Per message costs of email (was: Re: anybody else been spammed by "no-ip.com" yet?)

Leo Bicknell bicknell at ufp.org
Sun May 5 16:18:04 UTC 2002


In a message written on Sat, May 04, 2002 at 04:36:40PM -0400, Scott A Crosby wrote:
> So far, other than Jared Mauch <jared at puck.Nether.net>'s calculation where
> he neither confirmed nor disputed $.02/email, I've yet to see *one*
> quantified per-message price bandied about..

It doesn't matter.

I will suggest that as long as the cost of e-mail advertisements
is cheaper than the cost of snail mail advertisements you will get
more e-mail advertisements than snail mail ones.

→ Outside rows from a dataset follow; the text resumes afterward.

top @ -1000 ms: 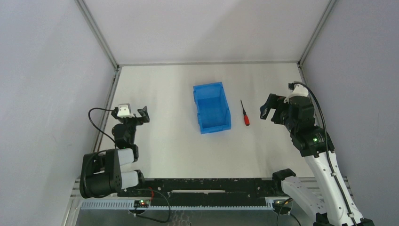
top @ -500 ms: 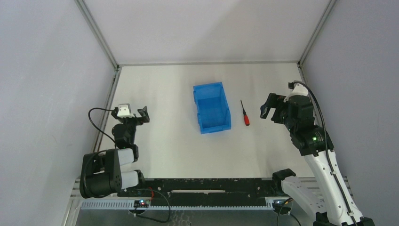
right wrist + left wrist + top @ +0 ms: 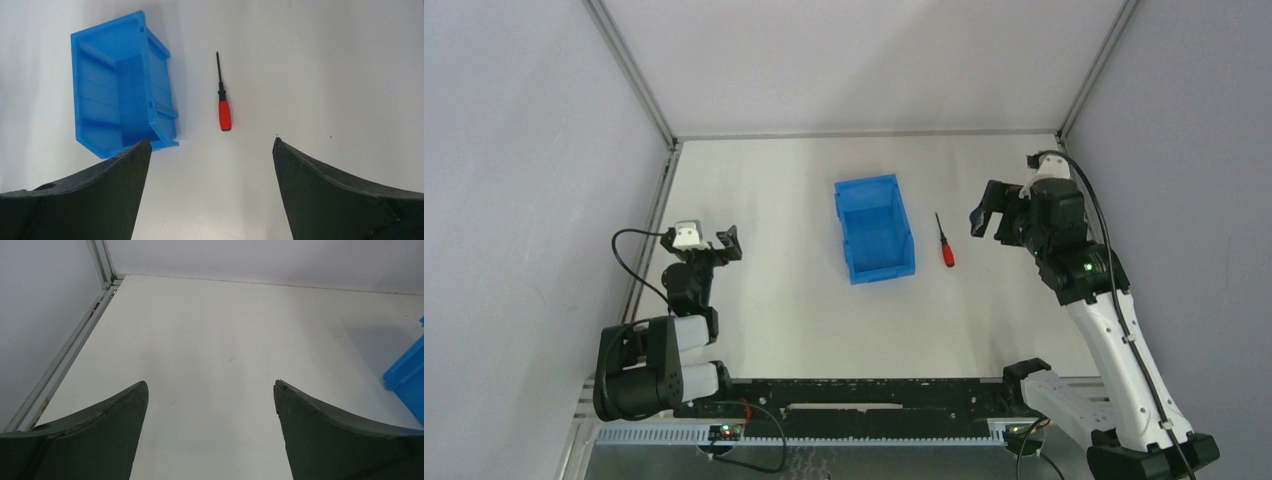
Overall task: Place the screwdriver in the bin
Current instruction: Pick up the screwdriver from the center of the board.
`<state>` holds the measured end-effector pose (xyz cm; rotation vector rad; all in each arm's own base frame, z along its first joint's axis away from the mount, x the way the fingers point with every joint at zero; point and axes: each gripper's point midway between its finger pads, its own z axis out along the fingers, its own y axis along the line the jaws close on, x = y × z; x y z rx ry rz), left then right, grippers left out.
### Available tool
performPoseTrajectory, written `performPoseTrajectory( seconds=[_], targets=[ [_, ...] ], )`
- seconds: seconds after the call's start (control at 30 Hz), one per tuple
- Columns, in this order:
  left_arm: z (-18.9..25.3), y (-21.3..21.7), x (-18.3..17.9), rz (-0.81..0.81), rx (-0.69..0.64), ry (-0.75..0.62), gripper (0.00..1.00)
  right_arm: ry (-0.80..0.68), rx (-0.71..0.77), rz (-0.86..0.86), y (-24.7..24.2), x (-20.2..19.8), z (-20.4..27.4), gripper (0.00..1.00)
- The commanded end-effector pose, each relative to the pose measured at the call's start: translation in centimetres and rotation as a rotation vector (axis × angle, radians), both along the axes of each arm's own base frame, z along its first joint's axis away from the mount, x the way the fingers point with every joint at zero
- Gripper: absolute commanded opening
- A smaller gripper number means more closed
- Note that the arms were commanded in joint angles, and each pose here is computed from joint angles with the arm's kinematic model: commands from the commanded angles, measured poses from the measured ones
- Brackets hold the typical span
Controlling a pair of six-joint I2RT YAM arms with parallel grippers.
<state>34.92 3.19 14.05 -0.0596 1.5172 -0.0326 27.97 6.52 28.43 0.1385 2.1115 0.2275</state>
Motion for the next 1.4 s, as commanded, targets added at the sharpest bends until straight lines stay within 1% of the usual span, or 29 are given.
performPoseTrajectory(
  seconds=[0.0,0.27,0.47,0.7,1.07,1.37],
  targets=[
    [0.2,0.1,-0.2,0.01,0.022,-0.012,1.0,0.053,-0.031,0.04,0.4,1.2,0.4,0.99],
    [0.2,0.2,-0.2,0.01,0.022,-0.013,1.0,0.216,-0.066,0.063,1.1,4.1,-1.9,0.99],
    [0.2,0.1,-0.2,0.009,0.022,-0.014,1.0,0.339,-0.069,0.076,1.8,6.0,-5.0,0.97],
    [0.2,0.1,-0.2,0.008,0.022,-0.013,1.0,0.445,-0.079,0.067,2.3,7.8,-8.6,0.94],
    [0.2,0.1,-0.2,0.01,0.022,-0.014,1.0,0.606,-0.117,0.055,2.7,9.0,-14.7,0.9],
    [0.2,0.1,-0.2,0.009,0.022,-0.015,1.0,0.686,-0.15,0.067,3.3,9.5,-18.8,0.87]
  ],
)
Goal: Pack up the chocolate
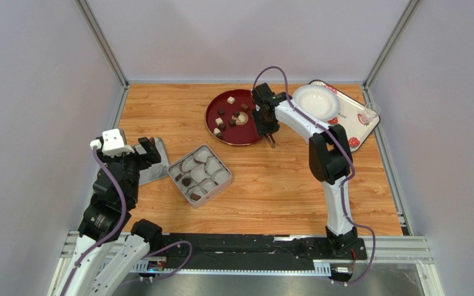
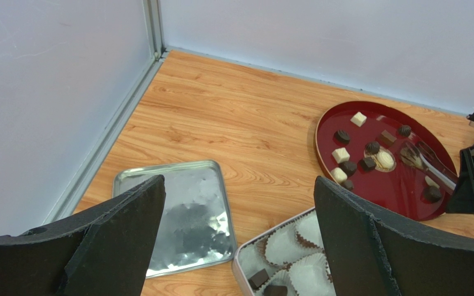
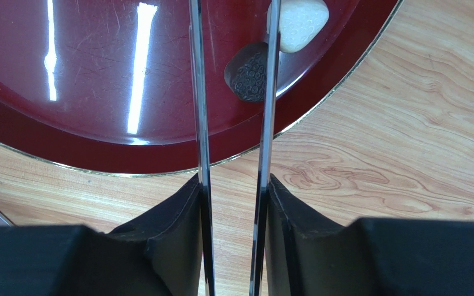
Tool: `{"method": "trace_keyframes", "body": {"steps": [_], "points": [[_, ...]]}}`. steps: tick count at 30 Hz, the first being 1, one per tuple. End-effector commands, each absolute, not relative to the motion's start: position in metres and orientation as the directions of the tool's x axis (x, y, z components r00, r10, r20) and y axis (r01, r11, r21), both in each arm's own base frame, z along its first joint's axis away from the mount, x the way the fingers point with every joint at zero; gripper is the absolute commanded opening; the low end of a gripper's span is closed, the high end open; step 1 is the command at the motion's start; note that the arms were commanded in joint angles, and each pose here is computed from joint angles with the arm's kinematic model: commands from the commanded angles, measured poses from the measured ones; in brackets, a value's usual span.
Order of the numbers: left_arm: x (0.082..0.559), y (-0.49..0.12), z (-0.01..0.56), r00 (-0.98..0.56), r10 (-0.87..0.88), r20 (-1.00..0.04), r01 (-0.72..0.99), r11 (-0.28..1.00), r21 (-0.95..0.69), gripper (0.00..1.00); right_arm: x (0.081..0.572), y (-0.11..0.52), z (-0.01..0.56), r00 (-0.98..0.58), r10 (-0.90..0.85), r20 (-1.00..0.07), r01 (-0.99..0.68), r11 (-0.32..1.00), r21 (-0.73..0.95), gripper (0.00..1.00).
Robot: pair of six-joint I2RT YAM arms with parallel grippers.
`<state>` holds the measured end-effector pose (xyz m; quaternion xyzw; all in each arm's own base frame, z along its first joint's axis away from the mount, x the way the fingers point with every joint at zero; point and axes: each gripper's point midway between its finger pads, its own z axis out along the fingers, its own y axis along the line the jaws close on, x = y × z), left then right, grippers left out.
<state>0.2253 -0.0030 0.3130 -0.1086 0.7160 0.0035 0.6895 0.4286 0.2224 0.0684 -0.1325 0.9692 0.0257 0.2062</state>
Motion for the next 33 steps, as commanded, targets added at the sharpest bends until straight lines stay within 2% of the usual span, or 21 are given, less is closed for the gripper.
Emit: {"method": "trace_keyframes", "body": {"steps": [1,2,5,20,33], "points": [[0.227,-0.004,0.318,-0.004,-0.159,-0.987,-0.153,0.976,-0.156,0.98,0.441,0.226,0.093,-0.852,-0.22,-0.475,-0.257,0.966,0.013,0.34],[0.228,-0.004,0.318,-0.005,-0.158,-0.987,-0.154,0.976,-0.155,0.98,0.44,0.226,0.095,-0.851,-0.223,-0.476,-0.261,0.965,0.014,0.31],[0.228,-0.004,0.318,-0.007,-0.157,-0.988,-0.155,0.976,-0.155,0.98,0.436,0.223,0.105,-0.84,-0.224,-0.494,-0.264,0.965,0.011,0.29],[0.23,-0.005,0.315,-0.017,-0.15,-0.989,-0.156,0.977,-0.146,0.98,0.407,0.225,0.146,-0.787,-0.266,-0.556,-0.333,0.943,0.019,0.28],[0.233,-0.005,0.312,-0.03,-0.141,-0.99,-0.165,0.977,-0.134,0.98,0.341,0.271,0.177,-0.689,-0.413,-0.596,-0.525,0.851,0.017,0.28]]}}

Even at $0.18/message (or whatever the bulk rate is these days),
plus the cost of paper, printers, machines/people to stuff envelops
I still get 2-3 unwanted physical ads in my snail mail box every
day.

Even if spammers had to pay $0.05, $0.02, $0.0002, or whatever the
cost is determined to be you will get spam.  Lots of spam.  In
fact, if the spammers did have to pay it would eliminate the 'theft
of resources' argument, and I bet spam would triple as more business
consider it a legal and ethical way of doing business.

Sadly, I don't see the virtual world working any better than the
real world.  The only real difference at the moment is the type of
products being sold.  In the end there will be a mechanism to make
spam legal.  It may be micro-payments, it may be something else;
but business will find a way to do it.  Then your spam will change
from "Viagra" and "Live xxxx Girls" to "Get your Capitol 1 No Hassel
Card" and "Publishers Clearinghouse wants to award you $1 Million!"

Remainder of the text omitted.